并行矩阵乘法答案

【问题标题】：Parallelized Matrix Multiplication并行矩阵乘法
【发布时间】：2021-03-08 10:52:15
【问题描述】：

我正在尝试并行化两个矩阵A,B 的乘法。

不幸的是，串行实现仍然比并行实现快，或者加速太低。（矩阵维度 = 512 的加速比就像 1.3）。可能有些事情根本上是错误的。有人可以给我小费吗？

double[][] matParallel2(final double[][] matrixA,
                        final double[][] matrixB,
                        final boolean parallel) {
    int rows = matrixA.length;
    int columnsA = matrixA[0].length;
    int columnsB = matrixB[0].length;

    Runnable task;
    List<Thread> pool = new ArrayList<>();

    double[][] returnMatrix = new double[rows][columnsB];
    for (int i = 0; i < rows; i++) {
        int finalI = i;
        task = () -> {
            for (int j = 0; j < columnsB; j++) {
                //  returnMatrix[finalI][j] = 0;
                for (int k = 0; k < columnsA; k++) {
                    returnMatrix[finalI][j] +=
                            matrixA[finalI][k] * matrixB[k][j];
                }
            }
        };
        pool.add(new Thread(task));
    }
    if (parallel) {
        for (Thread trd : pool) {
            trd.start();
        }
    } else {
        for (Thread trd : pool) {
            trd.run();
        }
    }
    try {
        for (Thread trd : pool) {
            trd.join();
        }
    } catch (
            Exception e) {
        e.printStackTrace();
    }
    return returnMatrix;
}

【问题讨论】：

标签： java multithreading matrix matrix-multiplication java-threads

【解决方案1】：

您可以使用一个parallel 流 来减少计算时间（可能是两倍或更多）。

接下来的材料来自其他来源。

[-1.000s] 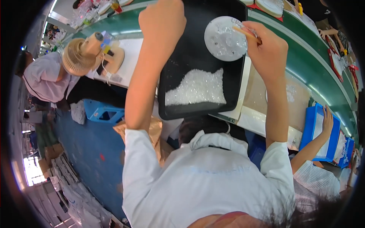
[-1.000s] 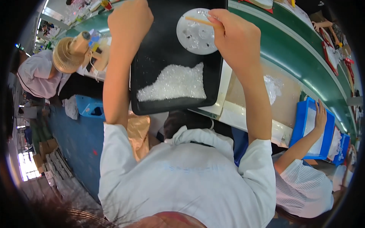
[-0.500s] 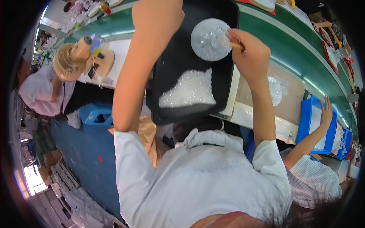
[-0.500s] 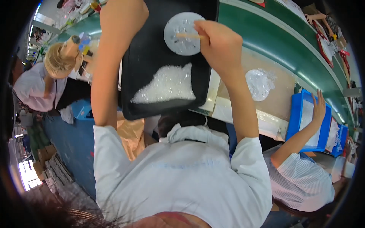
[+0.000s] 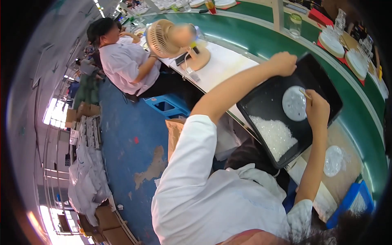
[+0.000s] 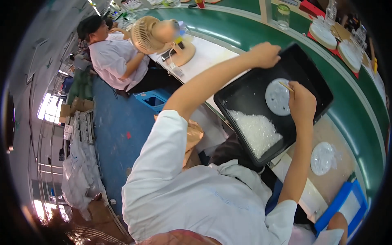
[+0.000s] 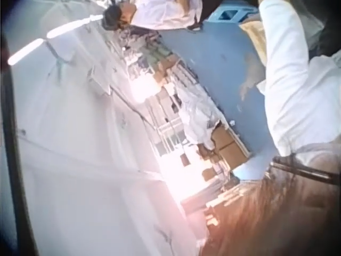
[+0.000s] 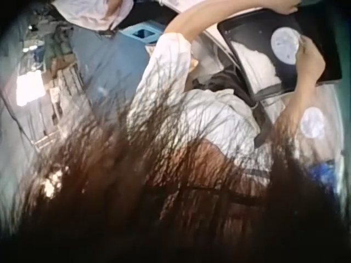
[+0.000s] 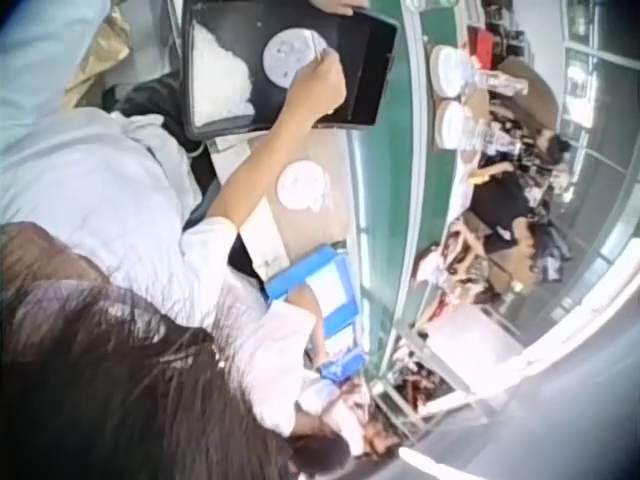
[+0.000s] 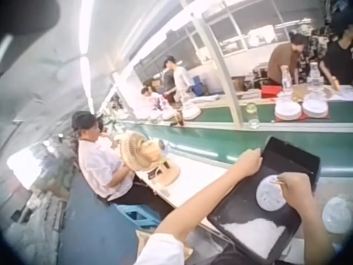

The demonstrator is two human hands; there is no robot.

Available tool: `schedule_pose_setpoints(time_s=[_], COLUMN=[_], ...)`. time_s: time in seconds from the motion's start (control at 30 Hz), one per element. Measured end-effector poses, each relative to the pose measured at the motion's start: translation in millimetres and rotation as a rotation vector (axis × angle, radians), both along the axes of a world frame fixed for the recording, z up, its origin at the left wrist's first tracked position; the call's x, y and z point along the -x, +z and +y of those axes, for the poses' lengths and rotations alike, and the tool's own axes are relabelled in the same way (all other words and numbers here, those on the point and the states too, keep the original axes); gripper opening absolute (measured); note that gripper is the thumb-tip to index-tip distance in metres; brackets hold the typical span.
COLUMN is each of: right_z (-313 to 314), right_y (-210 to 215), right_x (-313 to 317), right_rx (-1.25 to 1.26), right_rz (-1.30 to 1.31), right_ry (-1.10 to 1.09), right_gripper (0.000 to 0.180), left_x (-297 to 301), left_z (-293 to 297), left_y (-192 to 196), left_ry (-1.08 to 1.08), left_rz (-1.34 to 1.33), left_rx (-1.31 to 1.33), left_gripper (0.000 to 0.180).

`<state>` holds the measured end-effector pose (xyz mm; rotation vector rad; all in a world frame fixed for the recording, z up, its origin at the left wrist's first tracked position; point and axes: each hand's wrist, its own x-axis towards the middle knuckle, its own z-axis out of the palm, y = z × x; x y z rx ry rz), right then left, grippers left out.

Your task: Decorating clear plastic ornaments by applying glue with a brush and coating them with white flakes.

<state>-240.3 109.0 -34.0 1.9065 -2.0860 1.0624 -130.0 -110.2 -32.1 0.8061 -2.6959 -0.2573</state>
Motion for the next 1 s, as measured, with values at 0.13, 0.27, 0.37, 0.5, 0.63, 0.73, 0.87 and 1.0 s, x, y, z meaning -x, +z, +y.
schedule_pose_setpoints(time_s=[0.13, 0.27, 0.37, 0.5, 0.63, 0.73, 0.87, 1.0], right_z=[-9.5, 13.9, 64.6, 70.1, 81.2, 91.9, 89.5, 59.2], right_y=[30.0, 42.4, 58.3, 113.9, 128.9, 129.1, 128.3, 137.4], right_x=[9.8, -8.4, -22.3, -76.7, -102.6, -106.4, -103.8, -101.5], right_rx=[-0.165, 0.153, 0.362, 0.412, 0.321, 0.352, 0.328, 0.488], right_rz=[0.045, -0.240, -0.779, -1.270, -1.501, -1.591, -1.525, -1.284], right_ry=[0.018, 0.088, 0.527, 1.753, 1.939, 1.917, 2.047, 2.050], right_gripper=[0.014, 0.024, 0.012, 0.011, 0.018, 0.016, 0.017, 0.008], left_x=[2.4, -32.0, -64.8, -101.4, -110.5, -108.1, -106.6, -104.6], left_z=[-21.8, 39.3, 111.3, 158.0, 167.7, 165.5, 165.5, 162.8], left_y=[-7.0, -6.8, 29.3, 1.3, -21.5, -16.4, -13.8, -9.8], left_ry=[-0.148, -0.122, -0.114, 0.000, 0.006, -0.023, -0.186, -0.094], left_rz=[0.093, 0.147, -0.039, -0.309, -0.437, -0.444, -0.457, -0.392], left_rx=[-0.081, 0.251, 0.264, -0.046, -0.166, -0.279, -0.447, -0.380], left_gripper=[0.032, 0.028, 0.029, 0.032, 0.045, 0.051, 0.052, 0.053])
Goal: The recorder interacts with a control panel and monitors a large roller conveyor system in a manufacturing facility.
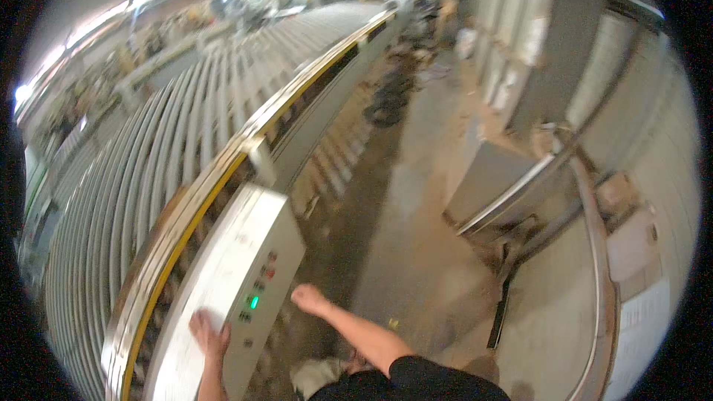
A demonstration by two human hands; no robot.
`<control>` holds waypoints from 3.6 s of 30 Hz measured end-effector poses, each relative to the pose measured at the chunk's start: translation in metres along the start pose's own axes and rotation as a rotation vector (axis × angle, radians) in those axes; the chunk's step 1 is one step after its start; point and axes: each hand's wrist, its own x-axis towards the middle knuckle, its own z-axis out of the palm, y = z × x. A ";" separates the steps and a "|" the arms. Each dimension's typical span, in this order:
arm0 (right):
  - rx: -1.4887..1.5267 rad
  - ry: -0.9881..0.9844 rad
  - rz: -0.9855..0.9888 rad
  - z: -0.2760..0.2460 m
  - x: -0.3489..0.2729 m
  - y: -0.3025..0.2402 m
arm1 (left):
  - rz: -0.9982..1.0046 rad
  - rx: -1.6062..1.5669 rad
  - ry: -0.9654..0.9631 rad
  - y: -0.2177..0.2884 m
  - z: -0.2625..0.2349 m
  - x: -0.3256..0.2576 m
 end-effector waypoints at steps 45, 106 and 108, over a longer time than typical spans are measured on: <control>-0.778 -0.276 0.028 0.055 0.094 -0.072 | 0.014 -0.039 -0.158 0.017 -0.051 0.046; -0.456 -0.350 0.252 0.042 0.107 -0.077 | -0.046 -0.123 -0.317 0.010 -0.074 0.058; -0.460 -0.358 0.261 0.041 0.107 -0.080 | -0.049 -0.129 -0.324 0.009 -0.074 0.058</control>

不要使用嵌套并行，因为这会产生相反的效果！

/**
 * Parallel Matrix multiplication
 *
 * @param m rows of 'a' matrix
 * @param n columns of 'a' matrix
 *          and rows of 'b' matrix
 * @param p columns of 'b' matrix
 * @param a first matrix 'm×n'
 * @param b second matrix 'n×p'
 * @return result matrix 'm×p'
 */
static double[][] parallelMatrixMultiplication(
        int m, int n, int p, double[][] a, double[][] b) {
    return IntStream.range(0, m)
            .parallel() // comment this line to check the sequential stream
            .mapToObj(i -> IntStream.range(0, p)
                    .mapToDouble(j -> IntStream.range(0, n)
                            .mapToDouble(k -> a[i][k] * b[k][j])
                            .sum())
                    .toArray())
            .toArray(double[][]::new);
}

// test
public static void main(String[] args) {
    // dimensions
    int m = 512;
    int n = 1024;
    int p = 512;

    // matrices
    double[][] a = randomMatrix(m, n);
    double[][] b = randomMatrix(n, p);

    long time = System.currentTimeMillis();

    // multiplication
    double[][] c = parallelMatrixMultiplication(m, n, p, a, b);

    System.out.println(System.currentTimeMillis() - time);
    // with    .parallel() the time is - 1495
    // without .parallel() the time is - 5823
}

static double[][] randomMatrix(int d1, int d2) {
    return IntStream.range(0, d1)
            .mapToObj(i -> IntStream.range(0, d2)
                    .mapToDouble(j -> Math.random() * 10)
                    .toArray())
            .toArray(double[][]::new);
}

【讨论】：

【解决方案2】：

根本没有什么问题。

与几次乘法相比，创建线程意味着巨大的开销。目前，对于 512*512 矩阵，您创建 512 个线程。你的 CPU 肯定有少于 512 个内核，所以只有例如其中 8 或 16 个将真正在不同的内核上并行运行，但另外约 500 个也消耗了创建开销，而不会增加并行执行。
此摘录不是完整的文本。